*Data to use:*
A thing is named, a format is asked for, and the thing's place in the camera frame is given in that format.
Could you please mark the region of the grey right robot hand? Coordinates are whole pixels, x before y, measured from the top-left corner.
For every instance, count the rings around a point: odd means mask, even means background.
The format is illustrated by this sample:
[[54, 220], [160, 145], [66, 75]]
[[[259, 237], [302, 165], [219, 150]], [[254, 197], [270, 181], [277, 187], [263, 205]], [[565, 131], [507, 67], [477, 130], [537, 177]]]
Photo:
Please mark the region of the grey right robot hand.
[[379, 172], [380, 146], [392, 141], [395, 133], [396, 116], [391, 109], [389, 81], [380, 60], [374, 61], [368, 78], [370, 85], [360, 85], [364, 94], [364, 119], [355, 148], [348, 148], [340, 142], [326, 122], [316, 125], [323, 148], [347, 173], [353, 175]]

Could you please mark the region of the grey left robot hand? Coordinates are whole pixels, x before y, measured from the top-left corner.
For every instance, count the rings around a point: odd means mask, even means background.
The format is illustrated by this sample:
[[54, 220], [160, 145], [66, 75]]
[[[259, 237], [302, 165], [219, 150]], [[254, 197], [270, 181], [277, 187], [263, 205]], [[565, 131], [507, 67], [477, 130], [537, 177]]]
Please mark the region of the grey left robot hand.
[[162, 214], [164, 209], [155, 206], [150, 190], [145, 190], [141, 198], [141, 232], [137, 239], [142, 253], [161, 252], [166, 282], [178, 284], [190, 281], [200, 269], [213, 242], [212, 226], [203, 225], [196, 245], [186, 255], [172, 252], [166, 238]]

*What you are asked to do:*
Considering only lines that contain the word "from", say how many there are in the data, with no other text.

*Problem solution:*
2